Fartura faz preço do pescado cair em quase 50% e ponto de venda alternativo é montado no AC

A vazante do Rio Juruá faz com que aumente o número de peixes em Cruzeiro do Sul e também nas outras cidades banhadas pelo manancial. Isso acaba aumentando a oferta de pescado e também reduzindo o preço. No porto de Cruzeiro do Sul, a movimentação é intensa desde segunda-feira (13).

Na segunda maior cidade do Acre, o mercado está com o estoque de peixe lotado e a alta oferta de espécies como jundiá, surubim, caparari e mandim levou os pescadores a montar um ponto de venda alternativo no porto para comercializar diretamente ao consumidor.

Os cardumes atraem tanto pescadores profissionais quanto amadores que aproveitam o momento para capturar a maior quantidade possível. Com isso, o preço do pescado teve uma redução de quase 50% durante esta semana. O mandim, que chega a ser comercializado no momento de escassez por até R$ 15 o quilo, hoje é vendido por até R$ 8.

O aumento da oferta de pescado em Cruzeiro do Sul e mais cinco cidades do interior do Acre, e outras do Amazonas, que são banhadas pelo rio Juruá, se deve à vazante no manancial depois de uma grande enchente que chegou 13,85metros.

Segundo os pescadores, no momento que transbordou, os cardumes deixaram os lagos e igapós e passaram a circular pelo leito do rio.

“A alagação que foi muito grande e atingiu os lagos no meio das matas que ninguém vai nem lá e o peixe vem para o rio. Quando vaza ele não tem mais como voltar para os lagos e vem subindo pelo rio. Por isso temos essa fartura grande esse ano”, explica Antônio da Rocha, de 60 anos, que há 32 anos é pescador profissional.
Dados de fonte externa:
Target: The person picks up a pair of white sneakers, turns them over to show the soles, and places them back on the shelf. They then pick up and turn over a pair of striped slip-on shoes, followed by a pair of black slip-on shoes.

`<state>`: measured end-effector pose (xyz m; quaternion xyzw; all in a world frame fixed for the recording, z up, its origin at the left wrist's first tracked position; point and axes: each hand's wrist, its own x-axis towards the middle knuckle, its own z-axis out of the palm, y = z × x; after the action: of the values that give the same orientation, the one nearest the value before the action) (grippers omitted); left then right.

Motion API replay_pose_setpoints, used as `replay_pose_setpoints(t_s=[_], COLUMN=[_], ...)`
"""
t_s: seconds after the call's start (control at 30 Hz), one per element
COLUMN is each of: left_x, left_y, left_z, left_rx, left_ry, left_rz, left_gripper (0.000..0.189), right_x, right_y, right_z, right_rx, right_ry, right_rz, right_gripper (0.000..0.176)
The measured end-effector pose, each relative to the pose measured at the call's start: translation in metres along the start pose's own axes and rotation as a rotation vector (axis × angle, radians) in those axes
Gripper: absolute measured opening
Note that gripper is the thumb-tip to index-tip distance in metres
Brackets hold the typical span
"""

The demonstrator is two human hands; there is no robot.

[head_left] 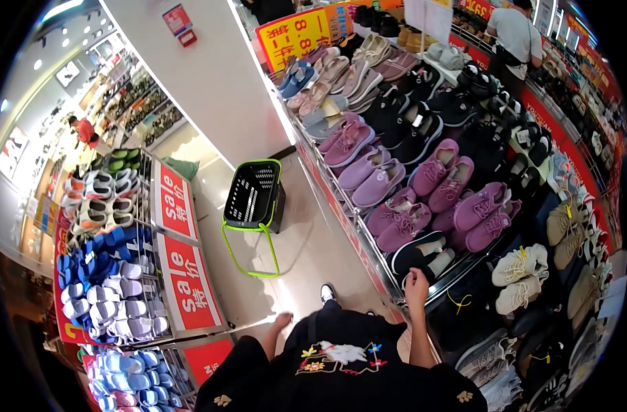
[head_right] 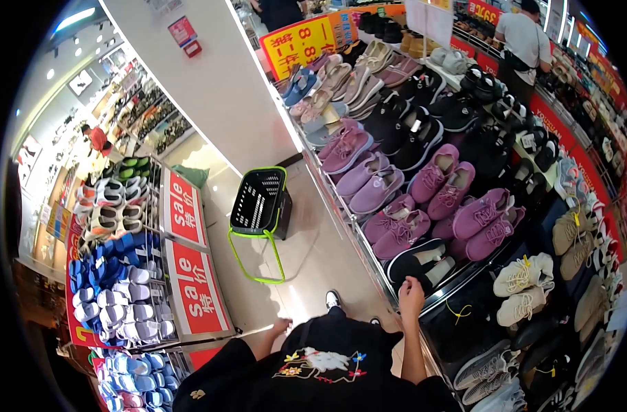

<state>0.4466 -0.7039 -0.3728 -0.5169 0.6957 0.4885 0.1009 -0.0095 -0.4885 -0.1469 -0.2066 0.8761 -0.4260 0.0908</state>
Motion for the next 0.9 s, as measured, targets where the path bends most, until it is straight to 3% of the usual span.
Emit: replay_pose_setpoints(t_s=[0.03, 0.07, 0.13, 0.23, 0.33, 0.53, 0.6, 0.83, 0.9], left_x=[0.018, 0.024, 0.033, 0.049, 0.061, 0.059, 0.036, 0.061, 0.078], left_y=[0.011, 0.033, 0.076, 0.092, 0.07, -0.029, -0.019, -0.017, 0.015], left_z=[-0.008, -0.024, -0.05, -0.069, -0.072, -0.054, -0.065, -0.074, -0.085], left_rx=[-0.122, -0.213, -0.388, -0.403, -0.402, -0.503, -0.37, -0.486, -0.404], left_ry=[0.113, 0.176, 0.198, 0.114, 0.014, -0.137, -0.198, -0.262, -0.239], left_rz=[-0.009, 0.059, 0.102, 0.131, 0.085, -0.308, -0.392, -0.187, -0.268], left_gripper=[0.043, 0.042, 0.041, 0.038, 0.038, 0.035, 0.034, 0.033, 0.032], right_x=[0.009, 0.016, 0.028, 0.037, 0.035, 0.018, 0.02, 0.068, 0.09], right_y=[0.001, -0.011, -0.039, -0.087, -0.117, -0.135, -0.132, -0.131, -0.14], right_z=[0.011, 0.017, 0.029, 0.055, 0.083, 0.113, 0.115, 0.133, 0.143], right_rx=[-0.063, -0.049, 0.141, 0.219, 0.221, 0.203, 0.157, 0.18, 0.213], right_ry=[0.122, 0.16, 0.021, -0.059, -0.09, -0.118, -0.116, -0.068, -0.073], right_rz=[-0.129, -0.124, 0.003, -0.045, -0.061, 0.051, 0.077, 0.098, 0.112], right_gripper=[0.018, 0.017, 0.018, 0.018, 0.019, 0.018, 0.018, 0.019, 0.019])
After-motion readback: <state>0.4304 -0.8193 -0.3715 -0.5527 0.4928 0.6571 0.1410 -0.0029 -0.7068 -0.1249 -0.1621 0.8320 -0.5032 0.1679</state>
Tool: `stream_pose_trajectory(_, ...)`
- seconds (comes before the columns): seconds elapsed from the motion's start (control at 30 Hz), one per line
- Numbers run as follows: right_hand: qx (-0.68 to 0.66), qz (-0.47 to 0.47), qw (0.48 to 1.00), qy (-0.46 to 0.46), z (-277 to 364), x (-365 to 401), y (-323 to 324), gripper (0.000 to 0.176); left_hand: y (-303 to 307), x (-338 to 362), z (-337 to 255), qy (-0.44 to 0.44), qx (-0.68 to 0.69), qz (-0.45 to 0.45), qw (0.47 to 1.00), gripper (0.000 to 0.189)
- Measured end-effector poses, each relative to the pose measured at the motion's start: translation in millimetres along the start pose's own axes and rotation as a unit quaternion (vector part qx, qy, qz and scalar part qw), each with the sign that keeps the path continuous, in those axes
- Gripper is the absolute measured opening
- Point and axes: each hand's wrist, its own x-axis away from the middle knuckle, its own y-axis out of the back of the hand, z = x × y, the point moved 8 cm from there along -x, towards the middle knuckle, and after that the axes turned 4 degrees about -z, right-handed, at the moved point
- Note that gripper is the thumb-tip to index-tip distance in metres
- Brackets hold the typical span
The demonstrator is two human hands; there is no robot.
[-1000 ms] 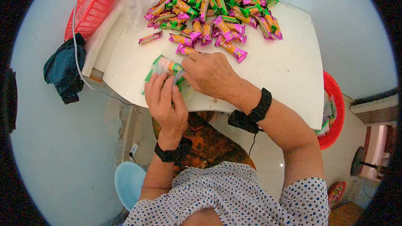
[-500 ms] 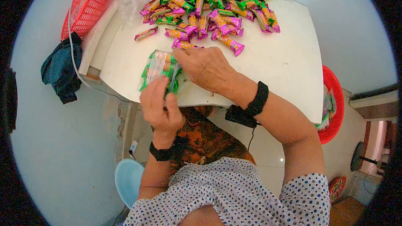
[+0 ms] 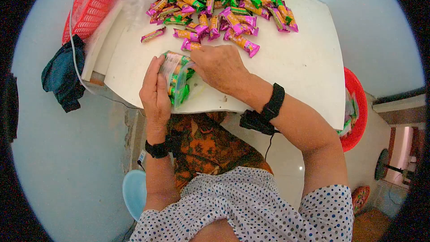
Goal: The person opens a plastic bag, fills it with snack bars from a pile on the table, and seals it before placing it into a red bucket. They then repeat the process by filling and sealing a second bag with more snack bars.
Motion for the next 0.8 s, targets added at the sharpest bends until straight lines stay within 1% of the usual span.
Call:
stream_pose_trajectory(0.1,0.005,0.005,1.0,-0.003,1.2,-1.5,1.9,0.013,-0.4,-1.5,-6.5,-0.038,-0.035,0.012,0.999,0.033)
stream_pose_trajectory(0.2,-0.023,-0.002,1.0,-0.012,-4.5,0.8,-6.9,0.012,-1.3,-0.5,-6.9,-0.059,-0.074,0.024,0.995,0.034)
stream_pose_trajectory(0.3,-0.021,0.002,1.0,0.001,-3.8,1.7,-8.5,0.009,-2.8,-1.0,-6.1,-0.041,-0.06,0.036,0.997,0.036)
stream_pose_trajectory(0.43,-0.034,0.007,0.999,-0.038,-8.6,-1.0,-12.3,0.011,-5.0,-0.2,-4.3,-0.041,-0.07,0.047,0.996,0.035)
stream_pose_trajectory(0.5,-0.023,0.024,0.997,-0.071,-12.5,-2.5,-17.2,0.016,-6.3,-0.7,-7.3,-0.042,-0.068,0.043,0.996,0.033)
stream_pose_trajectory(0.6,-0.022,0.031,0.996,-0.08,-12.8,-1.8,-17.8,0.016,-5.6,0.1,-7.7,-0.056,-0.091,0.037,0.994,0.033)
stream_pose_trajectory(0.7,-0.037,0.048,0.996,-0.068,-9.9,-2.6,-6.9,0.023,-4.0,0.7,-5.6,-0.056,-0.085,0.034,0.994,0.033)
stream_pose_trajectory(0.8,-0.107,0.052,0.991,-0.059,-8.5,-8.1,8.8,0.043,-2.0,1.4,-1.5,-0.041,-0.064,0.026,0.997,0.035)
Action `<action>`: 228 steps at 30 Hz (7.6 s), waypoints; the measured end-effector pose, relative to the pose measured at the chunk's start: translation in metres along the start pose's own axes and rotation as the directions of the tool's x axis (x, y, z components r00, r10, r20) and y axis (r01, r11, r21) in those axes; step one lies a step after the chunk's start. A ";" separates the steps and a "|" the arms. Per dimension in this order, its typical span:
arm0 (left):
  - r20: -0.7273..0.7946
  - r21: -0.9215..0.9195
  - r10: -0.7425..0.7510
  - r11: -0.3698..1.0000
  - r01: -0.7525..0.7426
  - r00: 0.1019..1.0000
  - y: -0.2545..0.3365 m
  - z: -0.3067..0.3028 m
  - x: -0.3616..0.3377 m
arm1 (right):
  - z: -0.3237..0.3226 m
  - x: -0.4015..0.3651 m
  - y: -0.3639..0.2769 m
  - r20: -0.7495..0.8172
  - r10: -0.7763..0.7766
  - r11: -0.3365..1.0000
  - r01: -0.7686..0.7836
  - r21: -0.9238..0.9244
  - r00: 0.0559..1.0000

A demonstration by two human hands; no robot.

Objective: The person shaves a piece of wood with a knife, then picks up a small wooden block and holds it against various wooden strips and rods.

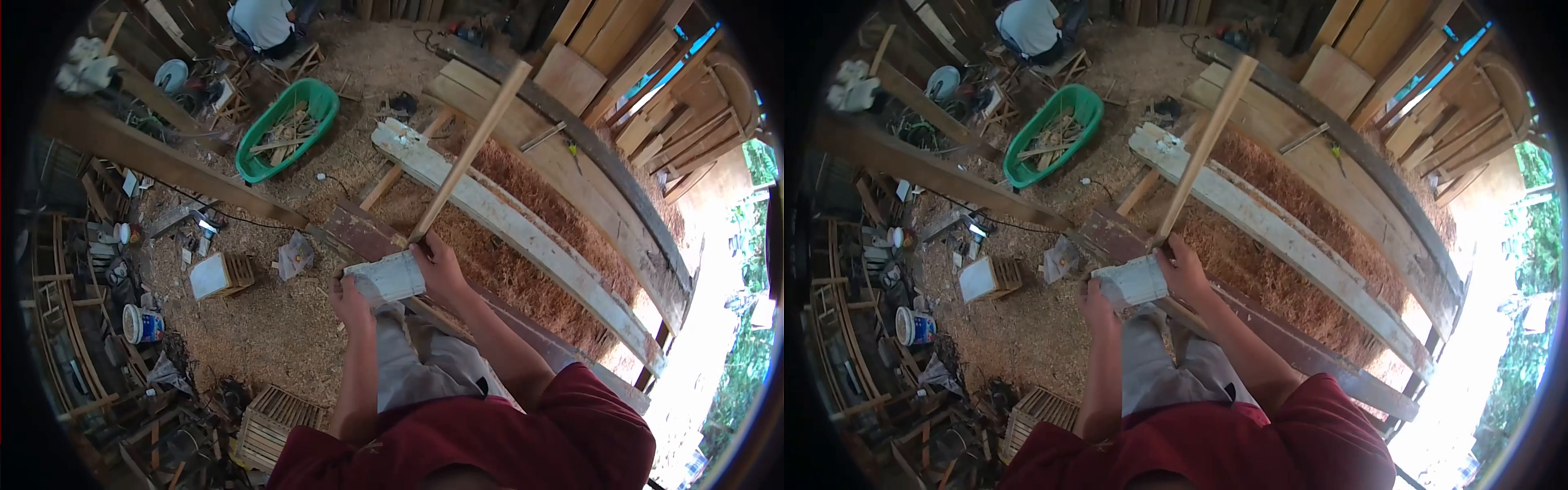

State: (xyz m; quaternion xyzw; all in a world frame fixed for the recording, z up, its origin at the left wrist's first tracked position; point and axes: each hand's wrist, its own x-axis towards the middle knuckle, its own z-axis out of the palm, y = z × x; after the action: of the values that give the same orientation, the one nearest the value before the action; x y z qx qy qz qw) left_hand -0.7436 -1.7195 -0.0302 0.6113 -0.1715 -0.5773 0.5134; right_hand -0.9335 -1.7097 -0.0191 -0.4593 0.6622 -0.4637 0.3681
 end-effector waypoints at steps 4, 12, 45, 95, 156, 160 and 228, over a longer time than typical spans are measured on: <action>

Ele explica ainda que este fator acaba interferindo no preço do peixe, porque acaba economizando no transporte para pescar.

“Para nós fica melhor porque, quando não tem cardumes assim perto, a gente tem muita despesa para pescar longe. E agora, mesmo vendendo mais barato. A despesa não é grande porque é só pegar aqui perto mesmo e trazer para o mercado”, diz Rocha.

Os consumidores aproveitam o período de muita oferta e preço mais baixo para acumular um estoque e se alimentar por um longo período e evitar comprar quando o produto voltar a ficar mais caro.

“Vou comprar para ter no freezer pelo menos por dois meses, já que com o preço do jeito que está dá para a gente fazer isso. Além de um preço baixo, hoje temos um peixe de boa qualidade”, afirmou o mototaxista Xavier Oliveira.